Location
- 4250 Richmond Road Beachwood, Ohio 44122 United States

Information
- School type: Public, Post Secondary Enrollment Options
- Established: August 24, 2009
- Oversight: Cleveland Metropolitan School District Cuyahoga Community College
- Principal: Karen Byron-Johnson
- Grades: 11–12
- Campus type: City
- Current school year: 2010–2011 August 24 - May 11
- School hours: 11:30 AM – 2:00 PM
- Phone number: (216)283-5220
- Website: High Achievement Academy

= High Achievement Academy =

High Achievement Academy (commonly known as High Achievement or HAA), is a post-secondary school serving grades 11–12. Located in Beachwood, Ohio for Cleveland Metropolitan School District students.

High Achievement first opened its doors in Beachwood, Ohio to 15 juniors and 15 seniors who attend Whitney M. Young High School in Cleveland, Ohio on Monday, August 24, 2009.

High Achievement is an option school established by the Cleveland Metropolitan School District (CMSD) and Cuyahoga Community College (Tri-C). High Achievement prepares high school students for technological careers or higher education in a resource-rich learning environment.

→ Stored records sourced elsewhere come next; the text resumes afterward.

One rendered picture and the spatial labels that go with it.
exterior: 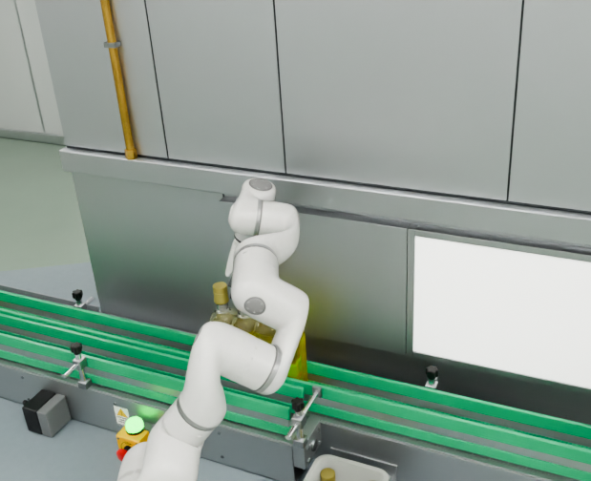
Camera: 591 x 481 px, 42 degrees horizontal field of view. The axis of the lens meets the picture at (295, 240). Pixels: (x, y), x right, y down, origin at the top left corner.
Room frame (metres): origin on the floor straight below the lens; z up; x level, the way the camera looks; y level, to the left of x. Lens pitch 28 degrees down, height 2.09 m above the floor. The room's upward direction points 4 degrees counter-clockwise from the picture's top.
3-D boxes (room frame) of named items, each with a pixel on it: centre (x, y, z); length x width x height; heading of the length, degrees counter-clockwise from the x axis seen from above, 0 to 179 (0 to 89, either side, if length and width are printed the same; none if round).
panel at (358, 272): (1.48, -0.23, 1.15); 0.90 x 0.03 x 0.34; 64
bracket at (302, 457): (1.33, 0.00, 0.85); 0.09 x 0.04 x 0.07; 154
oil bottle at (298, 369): (1.46, 0.03, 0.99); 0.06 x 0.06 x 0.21; 63
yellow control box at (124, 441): (1.44, 0.42, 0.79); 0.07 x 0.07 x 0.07; 64
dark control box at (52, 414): (1.56, 0.68, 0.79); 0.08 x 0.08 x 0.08; 64
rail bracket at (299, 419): (1.31, 0.01, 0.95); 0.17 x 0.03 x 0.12; 154
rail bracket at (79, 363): (1.53, 0.57, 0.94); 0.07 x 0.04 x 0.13; 154
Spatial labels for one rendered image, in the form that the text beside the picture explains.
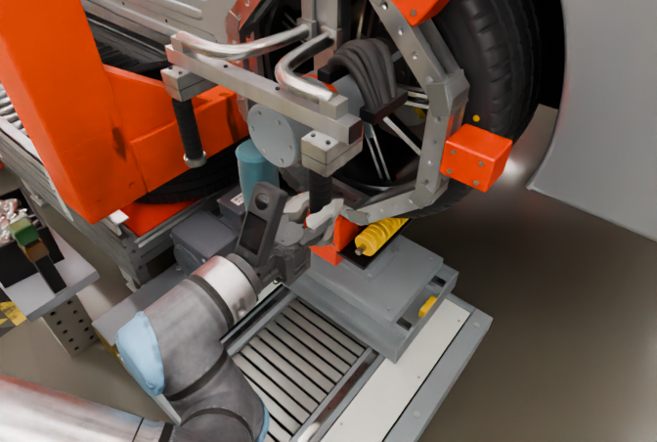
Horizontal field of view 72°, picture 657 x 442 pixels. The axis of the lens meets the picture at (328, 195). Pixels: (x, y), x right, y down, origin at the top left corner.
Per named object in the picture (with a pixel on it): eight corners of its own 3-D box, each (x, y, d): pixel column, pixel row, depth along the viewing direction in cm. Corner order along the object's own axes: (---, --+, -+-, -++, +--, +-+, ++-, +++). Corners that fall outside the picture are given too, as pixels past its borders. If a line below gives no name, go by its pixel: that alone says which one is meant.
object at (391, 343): (454, 287, 152) (459, 269, 146) (394, 366, 131) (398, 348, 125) (337, 221, 176) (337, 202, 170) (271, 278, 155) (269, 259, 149)
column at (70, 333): (101, 335, 148) (49, 248, 120) (71, 358, 142) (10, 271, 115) (85, 319, 153) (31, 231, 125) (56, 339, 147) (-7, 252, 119)
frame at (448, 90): (436, 243, 100) (496, -19, 64) (420, 261, 96) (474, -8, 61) (262, 152, 126) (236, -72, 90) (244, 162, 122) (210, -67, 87)
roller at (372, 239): (430, 202, 125) (433, 186, 121) (367, 266, 108) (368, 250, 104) (412, 193, 128) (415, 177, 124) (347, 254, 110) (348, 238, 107)
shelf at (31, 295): (101, 278, 113) (96, 270, 111) (30, 324, 103) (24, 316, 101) (22, 203, 134) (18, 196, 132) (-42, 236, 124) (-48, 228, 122)
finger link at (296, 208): (311, 204, 80) (280, 237, 74) (310, 178, 76) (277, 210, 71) (326, 210, 79) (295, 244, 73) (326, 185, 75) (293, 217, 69)
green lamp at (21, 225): (41, 237, 96) (33, 224, 93) (21, 248, 94) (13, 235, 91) (32, 229, 98) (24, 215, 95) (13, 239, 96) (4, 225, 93)
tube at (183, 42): (318, 42, 84) (317, -20, 77) (240, 79, 73) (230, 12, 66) (252, 20, 92) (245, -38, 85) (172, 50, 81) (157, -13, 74)

The program develops the students' academic and technical skills, particularly in English, reading comprehension, mathematics and information technology. Participating students attend their home high school in the morning and are transported in the afternoon for college courses at Tri-C's Eastern Campus in Beachwood until 2:00 pm (students may take classes past the school hours).

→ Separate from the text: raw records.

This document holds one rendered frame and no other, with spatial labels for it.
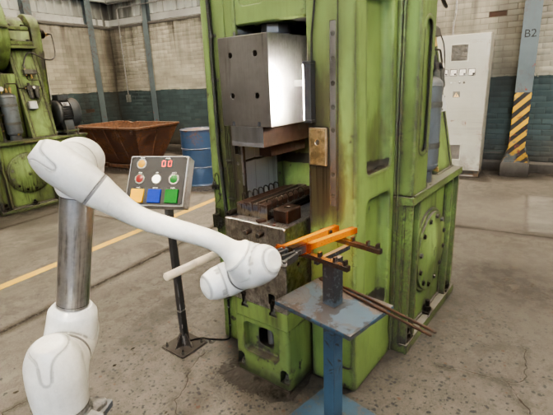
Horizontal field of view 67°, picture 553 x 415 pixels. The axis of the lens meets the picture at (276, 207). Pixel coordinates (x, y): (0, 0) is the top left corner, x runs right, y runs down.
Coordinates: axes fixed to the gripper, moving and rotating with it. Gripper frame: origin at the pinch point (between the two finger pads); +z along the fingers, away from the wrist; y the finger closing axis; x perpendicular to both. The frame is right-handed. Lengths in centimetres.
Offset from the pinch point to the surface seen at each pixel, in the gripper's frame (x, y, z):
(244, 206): 0, -59, 26
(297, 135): 34, -49, 54
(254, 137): 35, -50, 27
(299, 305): -30.3, -8.5, 10.6
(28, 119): 23, -553, 69
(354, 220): -1.6, -7.8, 47.2
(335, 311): -30.1, 5.3, 16.5
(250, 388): -97, -49, 16
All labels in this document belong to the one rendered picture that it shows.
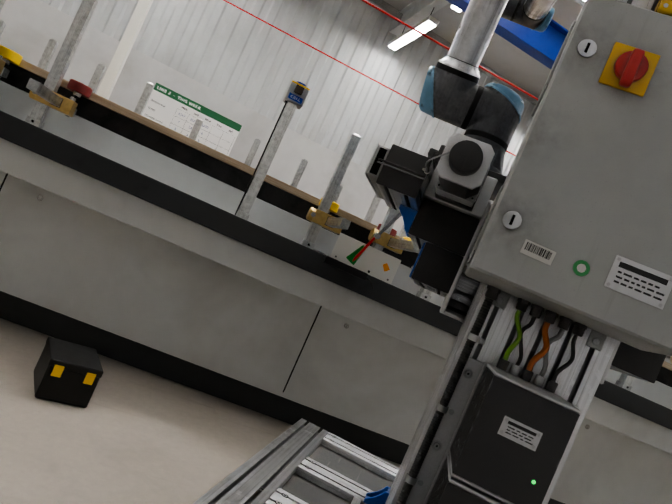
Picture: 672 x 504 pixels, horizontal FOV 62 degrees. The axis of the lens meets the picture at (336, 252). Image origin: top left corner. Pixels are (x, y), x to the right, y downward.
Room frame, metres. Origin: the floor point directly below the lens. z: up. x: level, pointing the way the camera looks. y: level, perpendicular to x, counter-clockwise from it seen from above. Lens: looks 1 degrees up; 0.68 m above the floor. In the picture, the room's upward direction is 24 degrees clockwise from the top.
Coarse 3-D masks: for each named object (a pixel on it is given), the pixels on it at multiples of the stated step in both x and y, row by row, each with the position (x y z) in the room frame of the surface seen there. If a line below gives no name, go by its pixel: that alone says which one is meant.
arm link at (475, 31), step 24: (480, 0) 1.33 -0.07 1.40; (504, 0) 1.33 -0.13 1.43; (480, 24) 1.35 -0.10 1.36; (456, 48) 1.38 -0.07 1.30; (480, 48) 1.37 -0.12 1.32; (432, 72) 1.41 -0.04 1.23; (456, 72) 1.38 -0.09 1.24; (432, 96) 1.41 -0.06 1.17; (456, 96) 1.40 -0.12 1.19; (456, 120) 1.43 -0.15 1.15
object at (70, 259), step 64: (64, 128) 2.06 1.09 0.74; (128, 128) 2.10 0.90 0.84; (0, 192) 2.03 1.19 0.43; (192, 192) 2.17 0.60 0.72; (0, 256) 2.05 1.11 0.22; (64, 256) 2.10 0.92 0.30; (128, 256) 2.14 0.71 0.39; (192, 256) 2.19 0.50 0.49; (64, 320) 2.14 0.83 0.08; (128, 320) 2.16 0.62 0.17; (192, 320) 2.21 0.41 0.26; (256, 320) 2.26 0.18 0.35; (320, 320) 2.31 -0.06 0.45; (192, 384) 2.26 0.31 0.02; (256, 384) 2.28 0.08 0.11; (320, 384) 2.34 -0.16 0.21; (384, 384) 2.40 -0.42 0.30; (640, 384) 2.66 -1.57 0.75; (384, 448) 2.45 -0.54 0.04; (576, 448) 2.61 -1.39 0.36; (640, 448) 2.69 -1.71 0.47
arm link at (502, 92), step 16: (480, 96) 1.39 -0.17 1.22; (496, 96) 1.39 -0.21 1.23; (512, 96) 1.39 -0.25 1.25; (480, 112) 1.40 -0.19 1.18; (496, 112) 1.39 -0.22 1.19; (512, 112) 1.39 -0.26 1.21; (464, 128) 1.45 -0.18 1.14; (480, 128) 1.40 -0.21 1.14; (496, 128) 1.39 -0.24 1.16; (512, 128) 1.41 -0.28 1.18
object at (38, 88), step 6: (30, 78) 1.60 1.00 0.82; (30, 84) 1.60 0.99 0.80; (36, 84) 1.60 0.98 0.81; (42, 84) 1.62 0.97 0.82; (36, 90) 1.60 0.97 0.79; (42, 90) 1.64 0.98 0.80; (48, 90) 1.69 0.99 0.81; (42, 96) 1.67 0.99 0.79; (48, 96) 1.71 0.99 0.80; (54, 96) 1.76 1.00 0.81; (54, 102) 1.78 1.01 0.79; (60, 102) 1.83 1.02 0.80
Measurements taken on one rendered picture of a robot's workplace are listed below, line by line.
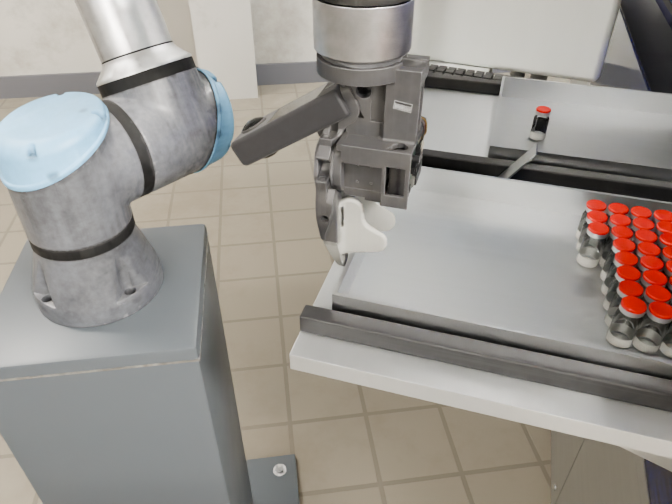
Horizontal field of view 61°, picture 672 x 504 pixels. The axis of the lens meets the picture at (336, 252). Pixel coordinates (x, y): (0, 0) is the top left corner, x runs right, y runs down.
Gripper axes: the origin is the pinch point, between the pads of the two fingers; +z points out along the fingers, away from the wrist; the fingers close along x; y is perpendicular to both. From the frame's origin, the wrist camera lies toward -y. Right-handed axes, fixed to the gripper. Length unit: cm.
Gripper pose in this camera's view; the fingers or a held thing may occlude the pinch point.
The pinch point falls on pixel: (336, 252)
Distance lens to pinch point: 57.0
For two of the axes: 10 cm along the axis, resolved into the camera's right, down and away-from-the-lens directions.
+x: 2.8, -5.9, 7.6
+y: 9.6, 1.7, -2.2
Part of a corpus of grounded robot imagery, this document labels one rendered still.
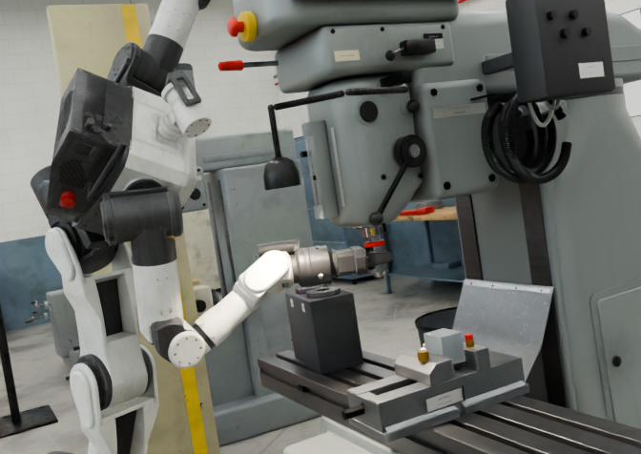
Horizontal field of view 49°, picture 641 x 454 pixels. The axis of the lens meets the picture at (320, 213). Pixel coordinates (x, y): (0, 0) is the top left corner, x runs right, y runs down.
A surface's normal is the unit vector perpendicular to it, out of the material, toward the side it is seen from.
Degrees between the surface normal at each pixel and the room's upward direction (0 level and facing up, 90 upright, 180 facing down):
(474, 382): 90
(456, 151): 90
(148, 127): 59
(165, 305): 101
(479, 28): 90
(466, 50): 90
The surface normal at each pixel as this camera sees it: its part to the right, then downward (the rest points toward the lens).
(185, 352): 0.48, 0.16
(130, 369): 0.73, -0.23
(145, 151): 0.57, -0.58
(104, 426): 0.77, 0.05
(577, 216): 0.47, -0.05
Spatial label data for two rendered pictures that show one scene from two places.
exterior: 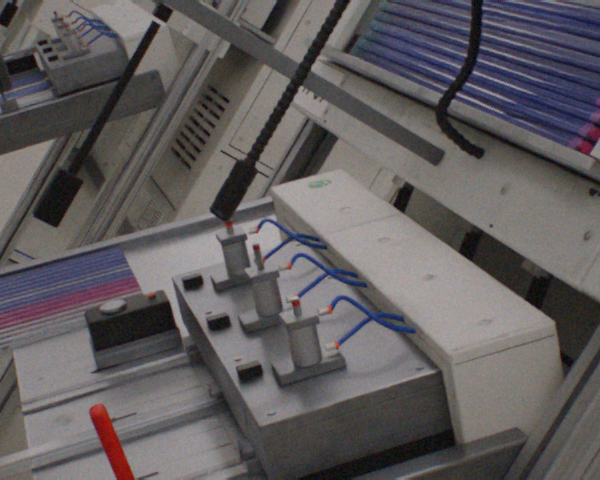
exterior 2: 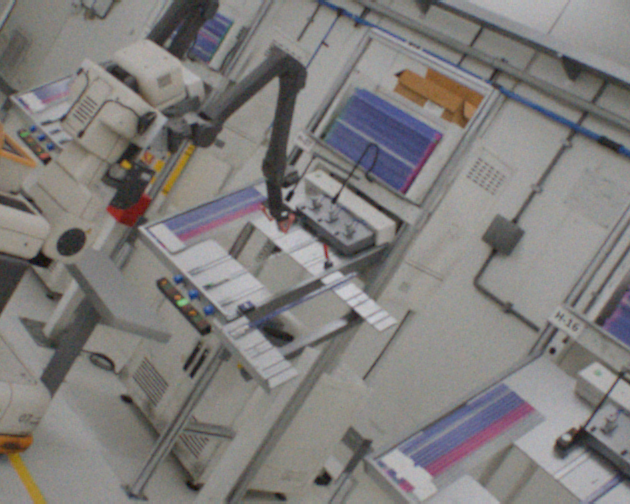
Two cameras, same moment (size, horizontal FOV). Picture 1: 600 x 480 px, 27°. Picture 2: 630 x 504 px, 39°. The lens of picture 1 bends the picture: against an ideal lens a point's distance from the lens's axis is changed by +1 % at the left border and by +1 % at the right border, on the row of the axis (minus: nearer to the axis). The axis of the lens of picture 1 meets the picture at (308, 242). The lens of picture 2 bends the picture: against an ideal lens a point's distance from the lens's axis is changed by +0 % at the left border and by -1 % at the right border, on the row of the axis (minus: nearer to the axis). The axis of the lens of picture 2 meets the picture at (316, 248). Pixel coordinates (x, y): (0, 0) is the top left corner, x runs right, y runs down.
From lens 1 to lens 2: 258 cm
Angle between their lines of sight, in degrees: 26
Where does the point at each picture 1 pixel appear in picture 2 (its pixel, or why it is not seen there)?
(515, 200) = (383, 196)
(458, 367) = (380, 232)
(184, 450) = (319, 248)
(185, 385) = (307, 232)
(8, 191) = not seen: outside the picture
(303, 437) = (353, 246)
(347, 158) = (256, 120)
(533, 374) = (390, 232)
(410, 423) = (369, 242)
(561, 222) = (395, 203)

High Achievement is similar to another program Tri-C and CMSD opened previously High Tech Academy open to 10–12 grade students in the Cleveland Metropolitan and Warrensville Heights School Districts. These students will take their classes at Tri-C's Metropolitan Campus.

Cleveland Metropolitan School District and Cuyahoga Community College are sponsors of High Achievement Academy.

==Background==

High Achievement is a dual enrollment program in which high school students in the Cleveland Metropolitan School District whom attend Whitney Young High School attend a half day of school at Whitney Young and then attend classes on the Tri-C campuses.

Much of the college tuition costs are paid through a state-supported plan entitled Post Secondary Enrollment Options, which allows college level classes to also count toward student's graduation requirements in high school.

The program focuses on computer technology, business and academic core courses. The Cleveland District provides a principal, and the College provides a program manager and together they coordinate programming for school students annually.

There are some entry requirements for the program and all students apply through the guidance counselors.

In some cases, students can earn an associate's degree at the same time they are earning a high school diploma.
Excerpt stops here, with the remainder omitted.